# WORK TO COMPLETE:
Each line containing the word "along" must be copied from the material below.

# INFORMATION PROVIDED:

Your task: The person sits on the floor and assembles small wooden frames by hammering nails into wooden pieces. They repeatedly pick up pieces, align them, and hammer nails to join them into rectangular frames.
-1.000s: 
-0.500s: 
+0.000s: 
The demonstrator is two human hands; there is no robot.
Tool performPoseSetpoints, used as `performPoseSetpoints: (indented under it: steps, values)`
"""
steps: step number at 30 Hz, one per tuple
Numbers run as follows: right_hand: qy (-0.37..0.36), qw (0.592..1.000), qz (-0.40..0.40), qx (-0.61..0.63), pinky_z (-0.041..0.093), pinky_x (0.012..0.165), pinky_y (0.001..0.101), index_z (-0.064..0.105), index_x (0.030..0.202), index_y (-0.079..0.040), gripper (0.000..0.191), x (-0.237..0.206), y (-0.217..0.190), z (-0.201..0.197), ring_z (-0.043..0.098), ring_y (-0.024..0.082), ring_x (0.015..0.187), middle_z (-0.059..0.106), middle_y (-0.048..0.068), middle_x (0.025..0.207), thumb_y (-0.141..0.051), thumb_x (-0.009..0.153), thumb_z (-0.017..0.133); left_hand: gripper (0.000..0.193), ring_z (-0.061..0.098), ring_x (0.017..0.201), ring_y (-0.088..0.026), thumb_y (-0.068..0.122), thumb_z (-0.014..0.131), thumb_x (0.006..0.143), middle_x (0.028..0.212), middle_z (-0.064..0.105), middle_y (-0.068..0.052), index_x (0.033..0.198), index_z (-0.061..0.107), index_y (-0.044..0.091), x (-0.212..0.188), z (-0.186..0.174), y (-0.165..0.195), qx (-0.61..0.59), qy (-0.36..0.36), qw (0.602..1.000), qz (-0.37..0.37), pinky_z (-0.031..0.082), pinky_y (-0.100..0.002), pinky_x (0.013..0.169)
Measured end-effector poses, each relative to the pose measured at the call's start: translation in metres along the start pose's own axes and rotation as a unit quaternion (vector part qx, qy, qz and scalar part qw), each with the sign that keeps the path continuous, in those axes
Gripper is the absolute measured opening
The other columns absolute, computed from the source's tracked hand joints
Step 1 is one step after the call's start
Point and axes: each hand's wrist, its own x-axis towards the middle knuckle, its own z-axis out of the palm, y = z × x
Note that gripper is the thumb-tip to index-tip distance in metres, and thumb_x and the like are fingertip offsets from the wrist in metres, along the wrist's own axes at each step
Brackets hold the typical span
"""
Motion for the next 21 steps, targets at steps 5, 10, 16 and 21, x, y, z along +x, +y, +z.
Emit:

# FINISHED TASK:
Measured end-effector poses, each relative to the pose measured at the call's start: translation in metres along the start pose's own axes and rotation as a unit quaternion (vector part qx, qy, qz and scalar part qw), each with the sign that keeps the path continuous, in those axes
Note that gripper is the thumb-tip to index-tip distance in metres, and thumb_x and the like are fingertip offsets from the wrist in metres, along the wrist's own axes at each step
Motion for the next 21 steps, targets at steps 5, 10, 16 and 21, x, y, z along +x, +y, +z.

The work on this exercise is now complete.